Which compatibility do I use for semantic versioning? Do I use source compatibility to differentiate between major and minor/patch updates, or do I use binary compatibility to differentiate between major and minor/patch updates?
My current motivation is a Scala library. Scala binary compatibility can be very difficult to analyze and requires an good understand of compiler details. Source compatibility and binary incompatible is very common.
This isn't some bizarre edge case; this problem can appear in most any compiled, dynamically linked language.
Upvotes: 16
Views: 1652
Reputation: 83205
A few months later, I think I have a good conclusion.
Semantic versioning should consider both, and follow the "most changed" one.
If either source compatibility or binary compatibility changes, it should -- according to semantic versioning -- be a new major version.
In my case for Scala, binary compatibility can be sometimes be rather difficult to determine. There are several JAR API diffing tools, e.g. JDiff.
Upvotes: 15
Reputation: 7430
To answer this question, pretend that you are a user that is not also a programmer. From their point of view, source code is worthless; they don't understand it and it's meaningless to them. On the other hand, they have a file containing object code and they know that it needs to go somewhere. Only the version of the binary matters to them.
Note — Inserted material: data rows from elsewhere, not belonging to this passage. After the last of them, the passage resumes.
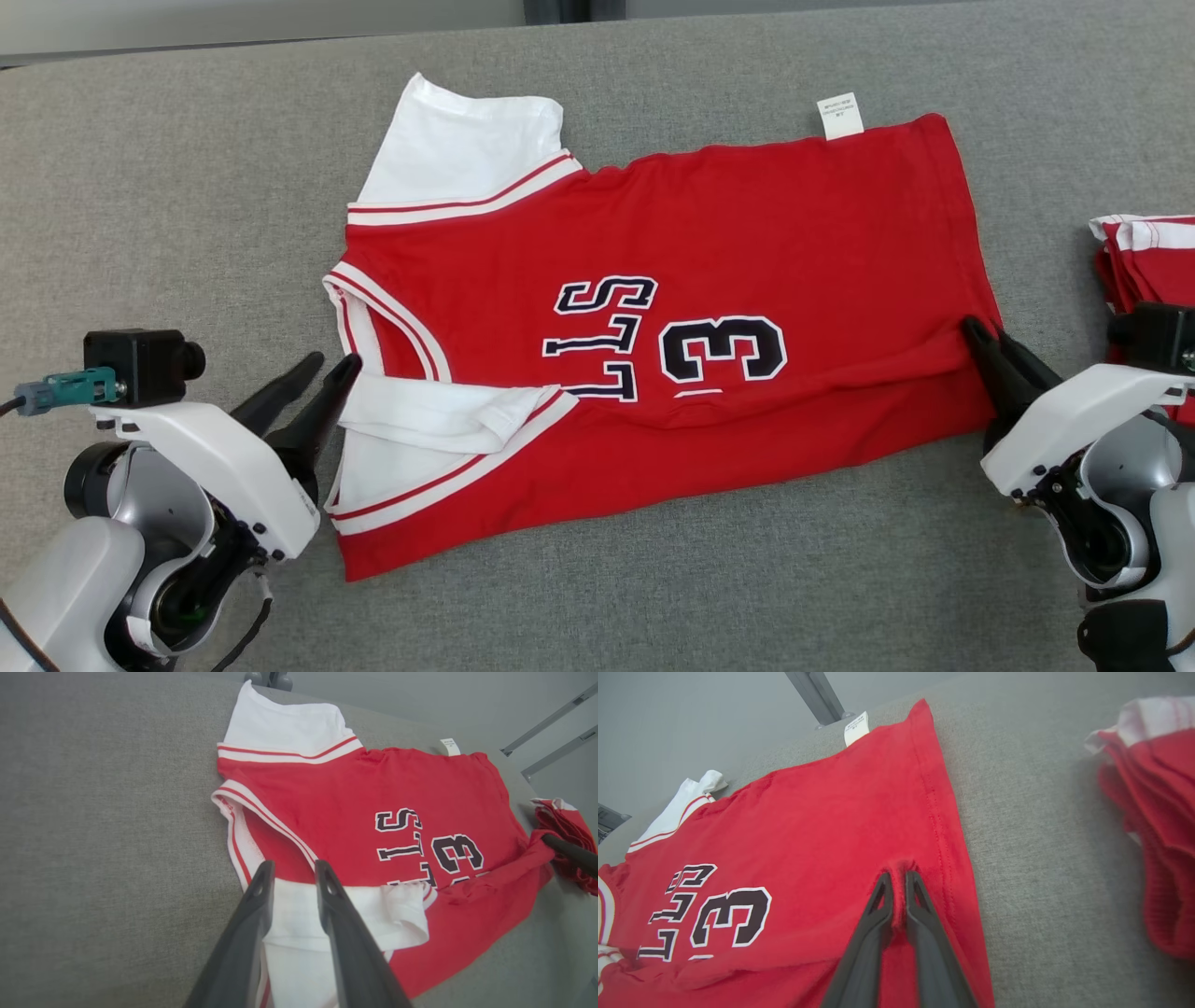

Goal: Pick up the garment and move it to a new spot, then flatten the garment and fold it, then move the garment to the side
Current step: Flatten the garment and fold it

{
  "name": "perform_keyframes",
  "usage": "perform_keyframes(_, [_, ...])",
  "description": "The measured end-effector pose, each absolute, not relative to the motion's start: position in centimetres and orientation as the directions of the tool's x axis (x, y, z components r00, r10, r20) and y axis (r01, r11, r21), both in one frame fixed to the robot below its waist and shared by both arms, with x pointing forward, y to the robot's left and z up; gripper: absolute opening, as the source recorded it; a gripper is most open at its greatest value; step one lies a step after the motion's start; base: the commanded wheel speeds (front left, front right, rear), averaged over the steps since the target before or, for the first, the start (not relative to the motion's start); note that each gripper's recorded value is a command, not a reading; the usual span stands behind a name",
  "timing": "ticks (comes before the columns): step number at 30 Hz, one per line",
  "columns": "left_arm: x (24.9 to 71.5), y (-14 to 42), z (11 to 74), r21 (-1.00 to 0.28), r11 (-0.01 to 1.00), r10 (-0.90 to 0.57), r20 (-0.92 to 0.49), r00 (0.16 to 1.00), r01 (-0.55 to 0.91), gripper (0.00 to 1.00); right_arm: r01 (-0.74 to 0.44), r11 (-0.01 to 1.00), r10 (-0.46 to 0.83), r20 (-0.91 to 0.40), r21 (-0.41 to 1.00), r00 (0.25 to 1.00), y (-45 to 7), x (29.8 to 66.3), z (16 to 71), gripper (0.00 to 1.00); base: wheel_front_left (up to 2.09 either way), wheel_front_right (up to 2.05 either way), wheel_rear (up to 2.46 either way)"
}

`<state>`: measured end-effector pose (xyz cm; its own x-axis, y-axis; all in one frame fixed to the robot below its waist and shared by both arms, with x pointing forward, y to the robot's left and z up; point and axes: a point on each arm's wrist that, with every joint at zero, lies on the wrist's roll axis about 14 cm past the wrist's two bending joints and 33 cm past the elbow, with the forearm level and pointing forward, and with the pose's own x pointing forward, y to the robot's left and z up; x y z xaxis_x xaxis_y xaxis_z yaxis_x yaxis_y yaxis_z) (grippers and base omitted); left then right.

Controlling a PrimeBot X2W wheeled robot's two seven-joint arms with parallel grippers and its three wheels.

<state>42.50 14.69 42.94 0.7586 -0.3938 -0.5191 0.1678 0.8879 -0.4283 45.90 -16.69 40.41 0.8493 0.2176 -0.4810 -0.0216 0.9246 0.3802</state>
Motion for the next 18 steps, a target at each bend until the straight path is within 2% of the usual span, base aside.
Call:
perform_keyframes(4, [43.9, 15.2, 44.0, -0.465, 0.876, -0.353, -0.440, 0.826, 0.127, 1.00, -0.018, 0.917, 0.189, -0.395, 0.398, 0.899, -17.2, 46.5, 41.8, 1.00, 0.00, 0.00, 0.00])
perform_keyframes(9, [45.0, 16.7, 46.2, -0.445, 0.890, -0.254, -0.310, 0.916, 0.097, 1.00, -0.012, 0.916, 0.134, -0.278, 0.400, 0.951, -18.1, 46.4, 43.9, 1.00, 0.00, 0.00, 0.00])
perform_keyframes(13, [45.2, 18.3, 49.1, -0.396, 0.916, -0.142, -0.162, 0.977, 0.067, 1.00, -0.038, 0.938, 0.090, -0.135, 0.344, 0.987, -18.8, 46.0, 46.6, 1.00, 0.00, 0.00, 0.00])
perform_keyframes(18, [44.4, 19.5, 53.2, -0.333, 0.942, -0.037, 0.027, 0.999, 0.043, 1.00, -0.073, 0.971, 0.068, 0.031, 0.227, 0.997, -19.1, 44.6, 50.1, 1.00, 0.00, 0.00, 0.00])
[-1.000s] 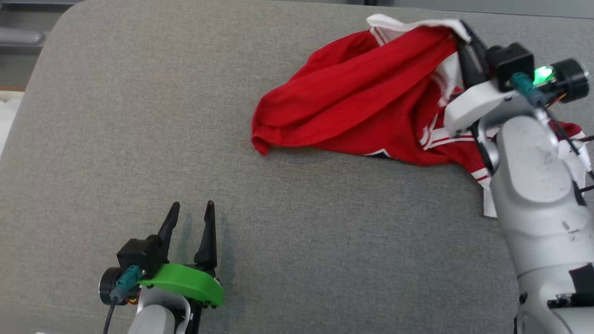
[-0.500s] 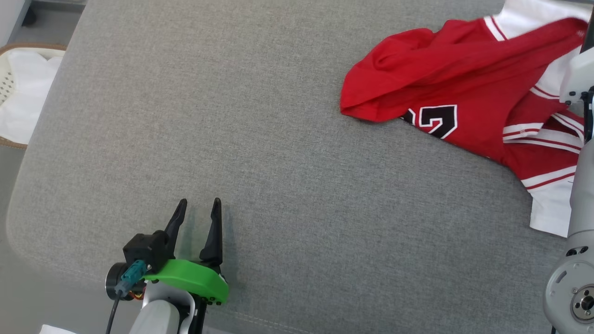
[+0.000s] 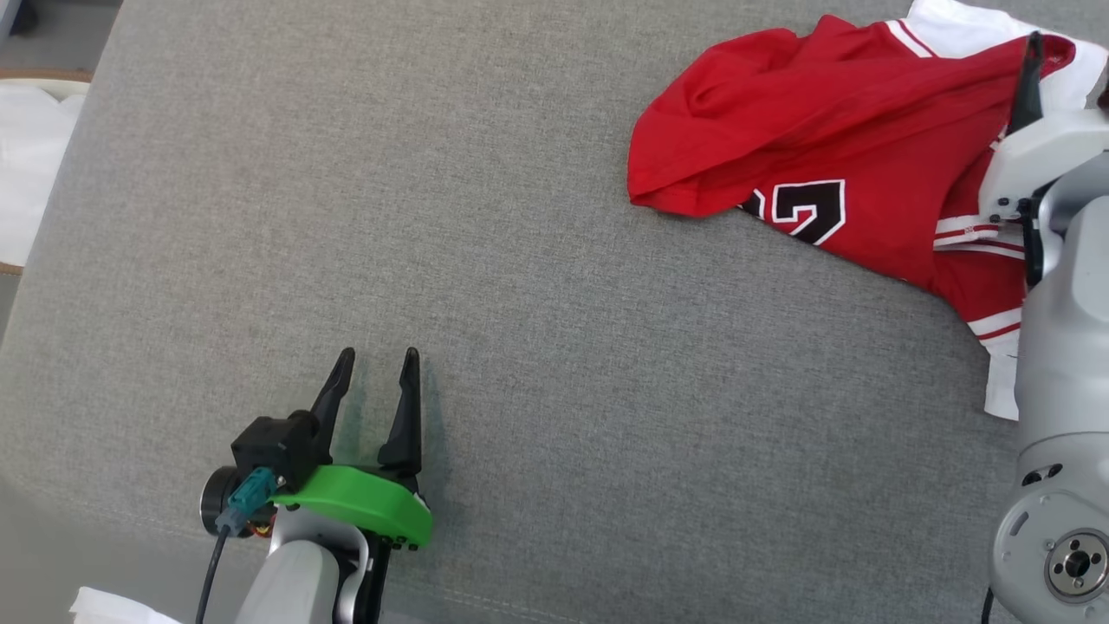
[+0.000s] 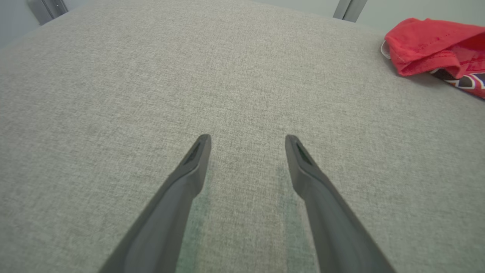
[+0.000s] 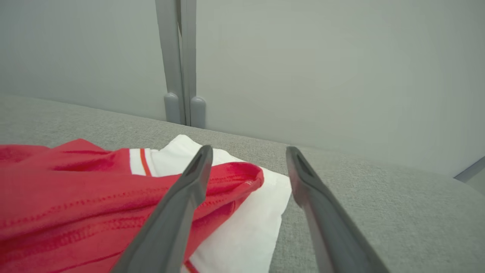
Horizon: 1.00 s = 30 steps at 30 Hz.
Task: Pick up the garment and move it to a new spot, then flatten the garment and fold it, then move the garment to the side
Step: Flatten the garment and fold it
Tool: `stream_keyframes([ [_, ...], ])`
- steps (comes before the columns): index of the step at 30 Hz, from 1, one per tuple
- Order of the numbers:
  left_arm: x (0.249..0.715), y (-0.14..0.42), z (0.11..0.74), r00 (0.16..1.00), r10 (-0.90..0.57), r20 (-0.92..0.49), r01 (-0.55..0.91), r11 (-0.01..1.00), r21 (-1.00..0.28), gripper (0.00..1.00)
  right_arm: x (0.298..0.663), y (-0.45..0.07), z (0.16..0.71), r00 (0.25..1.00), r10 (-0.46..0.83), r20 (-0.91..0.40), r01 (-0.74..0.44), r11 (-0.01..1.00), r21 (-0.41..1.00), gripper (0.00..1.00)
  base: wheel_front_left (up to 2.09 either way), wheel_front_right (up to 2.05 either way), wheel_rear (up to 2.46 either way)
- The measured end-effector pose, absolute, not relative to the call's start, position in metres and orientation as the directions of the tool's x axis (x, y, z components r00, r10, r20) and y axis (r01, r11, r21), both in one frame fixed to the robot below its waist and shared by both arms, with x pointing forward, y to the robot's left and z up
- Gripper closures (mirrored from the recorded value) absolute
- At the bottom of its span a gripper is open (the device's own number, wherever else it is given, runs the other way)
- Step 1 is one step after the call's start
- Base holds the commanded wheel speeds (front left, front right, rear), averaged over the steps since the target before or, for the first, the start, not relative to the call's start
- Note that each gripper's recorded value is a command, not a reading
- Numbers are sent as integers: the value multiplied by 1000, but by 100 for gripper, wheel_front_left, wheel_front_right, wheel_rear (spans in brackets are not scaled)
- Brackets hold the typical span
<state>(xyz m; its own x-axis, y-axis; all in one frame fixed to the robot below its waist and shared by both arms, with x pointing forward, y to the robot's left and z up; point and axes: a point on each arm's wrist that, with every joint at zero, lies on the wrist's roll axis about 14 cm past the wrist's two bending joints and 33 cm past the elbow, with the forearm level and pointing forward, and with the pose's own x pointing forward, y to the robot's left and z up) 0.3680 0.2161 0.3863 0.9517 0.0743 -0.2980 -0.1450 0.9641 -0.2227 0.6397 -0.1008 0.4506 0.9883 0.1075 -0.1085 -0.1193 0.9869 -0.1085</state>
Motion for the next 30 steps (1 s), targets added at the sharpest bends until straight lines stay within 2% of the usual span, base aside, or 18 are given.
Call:
stream_keyframes([
  [5,374,216,382,950,65,-306,-136,967,-216,0,641,-85,423,975,134,-177,-140,990,-19,0,0,0,0],
  [9,373,217,376,943,67,-325,-142,966,-214,0,640,-87,402,964,114,-238,-111,993,26,0,0,0,0],
  [10,373,217,375,942,68,-329,-144,966,-213,0,641,-87,399,962,113,-248,-109,994,30,7,0,0,0],
  [11,373,218,375,942,69,-330,-146,966,-213,0,642,-87,398,961,113,-253,-108,994,34,51,0,0,0],
  [13,373,219,374,941,72,-330,-149,966,-213,0,642,-87,396,960,110,-259,-103,994,41,100,0,0,0],
  [23,375,216,381,949,61,-310,-134,966,-220,0,648,-82,427,973,128,-194,-122,992,42,100,0,0,0],
  [26,376,214,384,952,55,-300,-126,967,-223,0,661,-66,470,982,169,-87,-164,985,59,100,0,0,0],
  [30,375,211,392,959,47,-280,-113,968,-225,0,659,-19,532,951,302,71,-308,946,101,100,0,0,0],
])
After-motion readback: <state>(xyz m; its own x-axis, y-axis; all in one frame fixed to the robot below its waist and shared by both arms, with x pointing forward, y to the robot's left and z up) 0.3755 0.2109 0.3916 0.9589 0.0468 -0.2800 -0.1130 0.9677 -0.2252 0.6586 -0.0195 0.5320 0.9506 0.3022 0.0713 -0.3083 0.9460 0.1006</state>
That's not, however, the end of the story. Your question implicitly contains the kernel of a much better answer. There are two kinds of the compatibility and so there should be two version sequences. The question itself contains a dysfunctional assumption, namely, that there should be only one version sequence.
Now, if you have two version sequences and, in addition, create an automatic way on the user end to convert source-compatible versions into object-compatible versions, you've alleviated your problem. Being able to do this requires explicitly specifying how you do the conversion, such as things like compiler version, interpreter version, command line arguments, etc.
In short, the best answer to the stated question is that it applies to both of them.